The DNA extraction method used effected the quantitative and qualitative total bacterial community estimates for both the fecal and litter samples, supporting the sample analyses dependent nature of DNA extraction methods seen previously1,3,6. For both the fecal and litter samples, the order of performance of the DNA extraction methods was different for the quantitative (Mechanical > Hybrid > Enzymatic) and the qualitative (Enzymatic > Hybrid > Mechanical) total bacterial community estimates. While the hybrid method did not produce the highest quantitative or qualitative estimates, in both cases the hybrid method produced results that were statistically similar to the highest performing extraction method (Figure 1, Table 2), thereby producing the best combination of qualitative and quantitative total bacterial community estimates of the three extraction methods tested. It should ne noted that bacterial community profiles can be strongly effected by DNA extraction method, as seen in the results from this study (Figure 2, Table 1) and other previous studies using environmental samples4,5,8,9,11,12, and these differential effects may strongly influence the analysis and interpretation of the study data.
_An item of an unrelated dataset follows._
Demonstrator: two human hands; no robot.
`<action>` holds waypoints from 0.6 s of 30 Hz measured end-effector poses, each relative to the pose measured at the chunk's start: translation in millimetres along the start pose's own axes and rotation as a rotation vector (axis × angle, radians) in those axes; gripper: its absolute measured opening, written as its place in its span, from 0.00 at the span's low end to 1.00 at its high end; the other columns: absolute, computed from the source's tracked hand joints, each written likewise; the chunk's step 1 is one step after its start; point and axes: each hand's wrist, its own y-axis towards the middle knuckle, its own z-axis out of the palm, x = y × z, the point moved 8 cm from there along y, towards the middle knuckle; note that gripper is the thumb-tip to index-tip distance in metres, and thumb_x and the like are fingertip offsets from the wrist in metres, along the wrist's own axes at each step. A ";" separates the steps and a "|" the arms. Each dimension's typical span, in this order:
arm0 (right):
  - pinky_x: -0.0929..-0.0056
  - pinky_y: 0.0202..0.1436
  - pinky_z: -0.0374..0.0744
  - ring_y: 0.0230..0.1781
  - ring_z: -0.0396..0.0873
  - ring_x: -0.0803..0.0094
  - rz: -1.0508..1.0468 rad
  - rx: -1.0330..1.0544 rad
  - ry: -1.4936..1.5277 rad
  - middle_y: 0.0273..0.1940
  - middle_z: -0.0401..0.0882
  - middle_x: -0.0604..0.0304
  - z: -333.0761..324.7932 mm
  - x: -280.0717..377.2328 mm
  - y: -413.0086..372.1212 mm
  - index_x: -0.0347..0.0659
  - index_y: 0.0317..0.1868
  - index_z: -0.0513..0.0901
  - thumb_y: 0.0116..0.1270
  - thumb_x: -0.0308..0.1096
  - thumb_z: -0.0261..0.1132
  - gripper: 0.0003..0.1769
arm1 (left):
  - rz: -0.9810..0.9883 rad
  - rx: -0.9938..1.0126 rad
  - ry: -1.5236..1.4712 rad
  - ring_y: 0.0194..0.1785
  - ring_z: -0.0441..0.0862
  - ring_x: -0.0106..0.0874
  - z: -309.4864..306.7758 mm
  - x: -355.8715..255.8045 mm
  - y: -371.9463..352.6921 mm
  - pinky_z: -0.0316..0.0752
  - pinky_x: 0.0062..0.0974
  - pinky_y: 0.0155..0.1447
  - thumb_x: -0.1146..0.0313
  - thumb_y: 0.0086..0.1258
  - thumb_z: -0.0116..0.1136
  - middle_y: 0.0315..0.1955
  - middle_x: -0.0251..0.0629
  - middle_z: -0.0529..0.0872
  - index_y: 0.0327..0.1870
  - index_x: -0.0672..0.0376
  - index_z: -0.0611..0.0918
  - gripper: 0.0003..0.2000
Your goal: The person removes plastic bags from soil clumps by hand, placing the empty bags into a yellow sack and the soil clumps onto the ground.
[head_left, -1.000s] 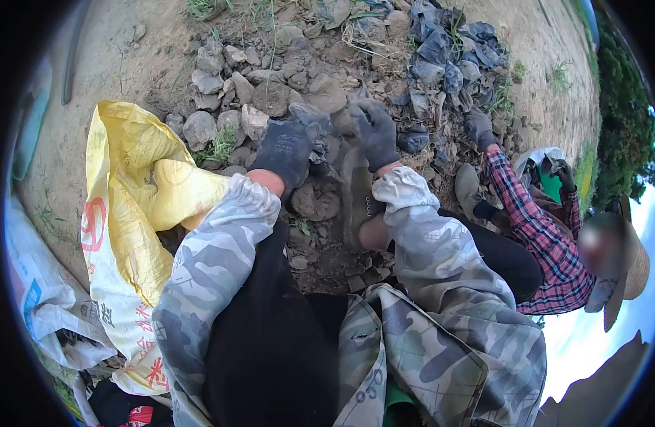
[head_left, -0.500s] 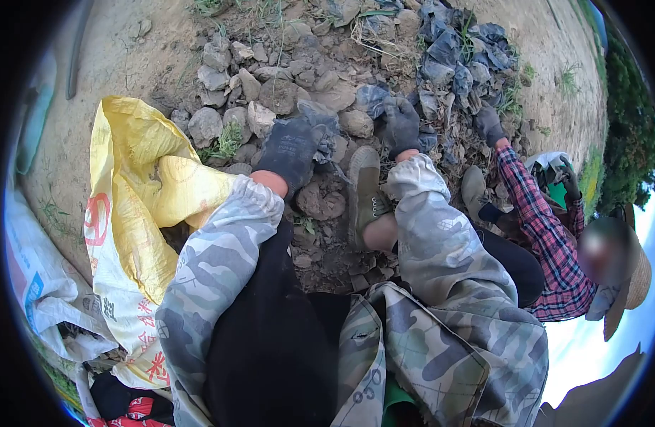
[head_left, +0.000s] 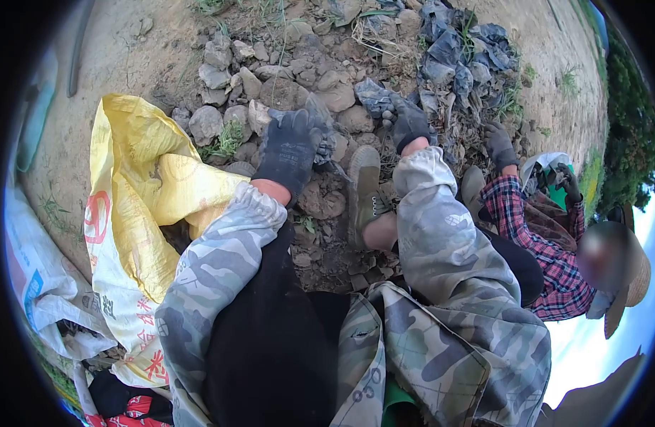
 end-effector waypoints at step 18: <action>0.82 0.19 0.70 0.18 0.72 0.80 -0.007 0.315 -0.182 0.25 0.76 0.65 90.0 -7.3 -76.9 0.38 0.46 0.76 0.65 0.32 0.61 0.11 | 0.188 -0.379 -0.219 0.70 0.56 0.37 -16.1 2.8 -0.9 0.55 0.41 0.69 0.64 0.60 0.53 0.66 0.36 0.62 0.55 0.51 0.77 0.20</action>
Knowing this, researchers must strongly consider the appropriate extraction method for their sample types and experimental goals on a study-by-study basis.
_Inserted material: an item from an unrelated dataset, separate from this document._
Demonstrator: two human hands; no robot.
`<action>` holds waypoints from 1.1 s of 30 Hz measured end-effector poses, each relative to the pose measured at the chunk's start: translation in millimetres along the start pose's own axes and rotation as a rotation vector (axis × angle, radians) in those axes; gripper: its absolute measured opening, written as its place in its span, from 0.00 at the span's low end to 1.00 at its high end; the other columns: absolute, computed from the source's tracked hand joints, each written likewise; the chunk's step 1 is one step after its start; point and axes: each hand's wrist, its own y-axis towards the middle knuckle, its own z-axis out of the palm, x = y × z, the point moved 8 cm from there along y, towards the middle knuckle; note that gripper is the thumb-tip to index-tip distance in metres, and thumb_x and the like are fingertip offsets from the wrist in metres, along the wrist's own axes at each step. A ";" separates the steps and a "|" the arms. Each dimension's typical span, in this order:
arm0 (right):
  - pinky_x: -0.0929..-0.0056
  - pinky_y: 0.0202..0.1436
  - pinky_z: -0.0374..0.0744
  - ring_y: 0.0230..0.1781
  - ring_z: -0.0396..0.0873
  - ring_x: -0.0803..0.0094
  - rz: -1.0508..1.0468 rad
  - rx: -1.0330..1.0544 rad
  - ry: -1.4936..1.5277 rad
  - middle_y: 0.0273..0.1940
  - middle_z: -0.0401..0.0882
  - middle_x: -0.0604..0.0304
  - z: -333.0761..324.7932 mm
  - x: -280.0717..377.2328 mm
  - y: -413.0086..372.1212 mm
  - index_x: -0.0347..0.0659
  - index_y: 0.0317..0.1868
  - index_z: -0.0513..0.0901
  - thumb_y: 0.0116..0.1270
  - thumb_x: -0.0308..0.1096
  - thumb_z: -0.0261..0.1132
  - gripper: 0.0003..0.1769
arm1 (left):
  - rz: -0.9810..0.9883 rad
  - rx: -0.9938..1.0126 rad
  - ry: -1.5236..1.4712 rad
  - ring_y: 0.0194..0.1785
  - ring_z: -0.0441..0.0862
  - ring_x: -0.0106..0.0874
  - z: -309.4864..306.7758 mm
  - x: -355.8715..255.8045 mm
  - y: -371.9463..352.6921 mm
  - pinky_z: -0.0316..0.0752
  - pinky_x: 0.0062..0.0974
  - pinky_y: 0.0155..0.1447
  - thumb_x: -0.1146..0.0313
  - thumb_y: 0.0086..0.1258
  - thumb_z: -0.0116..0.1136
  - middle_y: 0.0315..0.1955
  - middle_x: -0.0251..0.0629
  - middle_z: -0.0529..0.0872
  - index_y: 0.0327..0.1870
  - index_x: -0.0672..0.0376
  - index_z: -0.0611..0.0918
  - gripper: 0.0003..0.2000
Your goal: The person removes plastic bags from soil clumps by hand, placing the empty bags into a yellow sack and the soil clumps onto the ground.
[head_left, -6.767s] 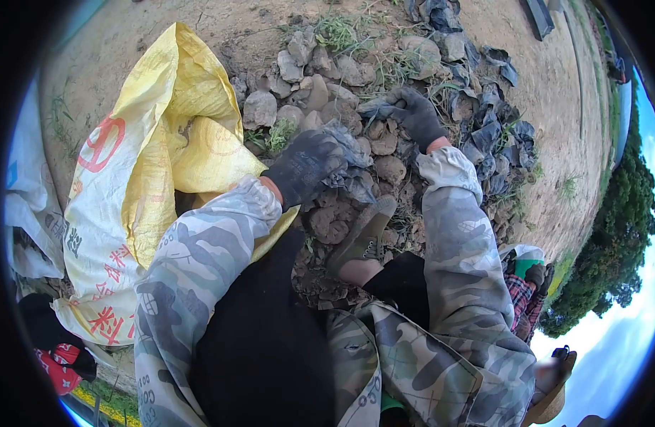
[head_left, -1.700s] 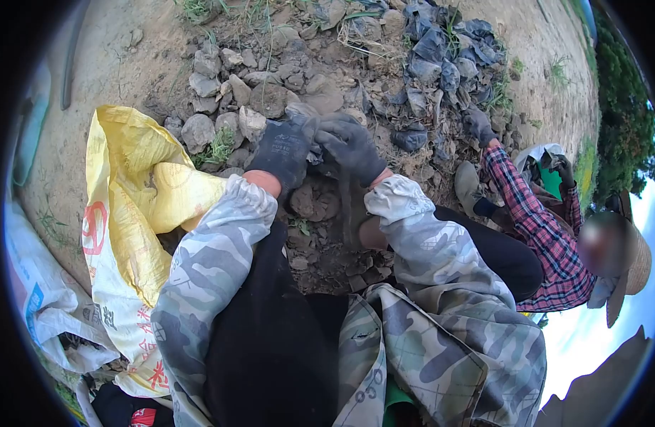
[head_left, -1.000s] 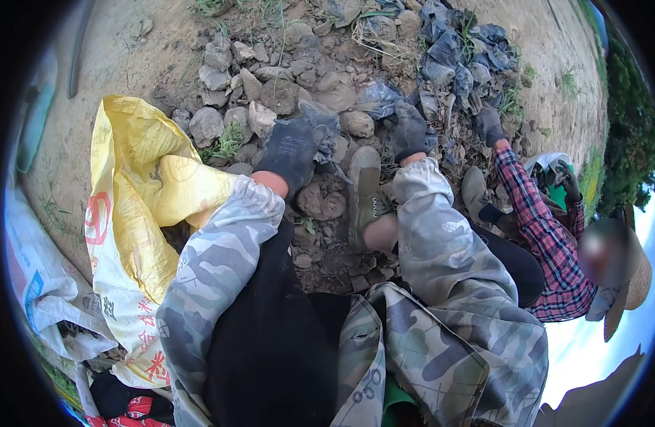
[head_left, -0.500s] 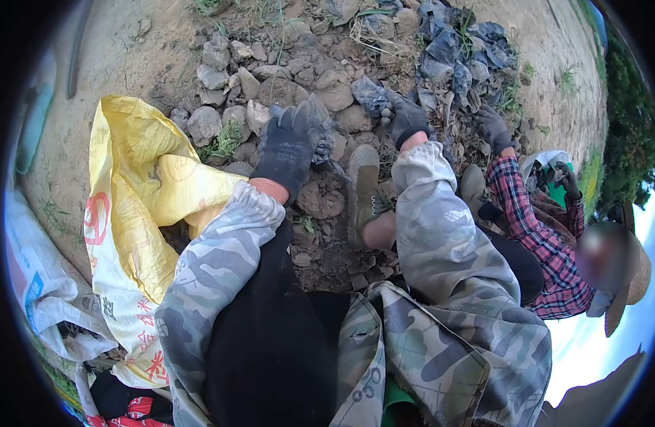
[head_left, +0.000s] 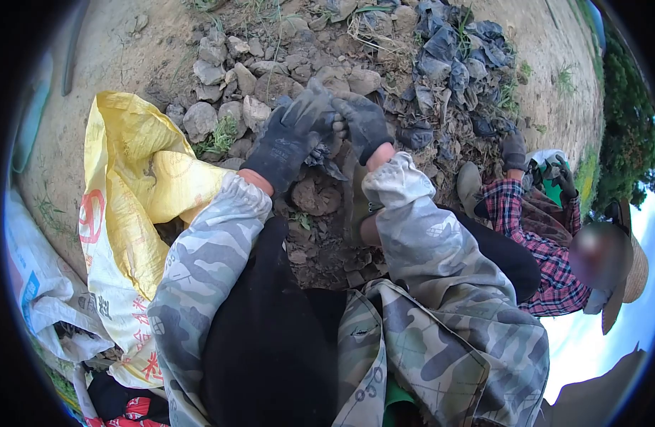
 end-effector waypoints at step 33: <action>0.68 0.46 0.78 0.43 0.78 0.64 -0.686 -0.306 -0.390 0.38 0.78 0.56 -137.5 21.4 9.6 0.37 0.43 0.76 0.63 0.26 0.60 0.08 | 0.053 0.387 0.070 0.69 0.57 0.40 8.2 4.2 -4.3 0.48 0.43 0.71 0.61 0.49 0.62 0.63 0.38 0.67 0.51 0.49 0.79 0.23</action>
A key step to the effectiveness of the novel hybrid method is the powerful homogenization step to greatly aid in not only the release of bacterial cells from the complex fecal/soil matrices, but also to break down the tougher cell walls of Gram-positive community members. The higher quantitative estimates (Figure 1) and the higher proportion of Gram-positive Actinobacteria and Firmicutes within the microbiomes for both extraction methods that used this homogenization step (Table 1) are both excellent examples of the effectiveness of this homogenization step compared to the enzymatic method. These results are in agreement with previous studies using fecal samples that have shown the improvement of DNA quantity and improved community analyses when a mechanical homogenization step was included1,2,4-6,9. Once the cells and/or DNA are disassociated/released from these matrices, the use of the “gold standard” enzymatic methodology in the hybrid method efficiently purifies the DNA from these samples. The inclusion of the inhibitor-binding step from the enzymatic method within the hybrid extraction protocol allows for a more efficient removal of the inhibitors present within the complex environmental samples used in this study. This step that is absent from the mechanical extraction protocol. Therefore, the hybrid extraction method, with the addition of a mechanical homogenization step in conjunction with the enzymatic purification of the released DNA, is an effective method for the assessment of total bacterial communities from environmental poultry production samples.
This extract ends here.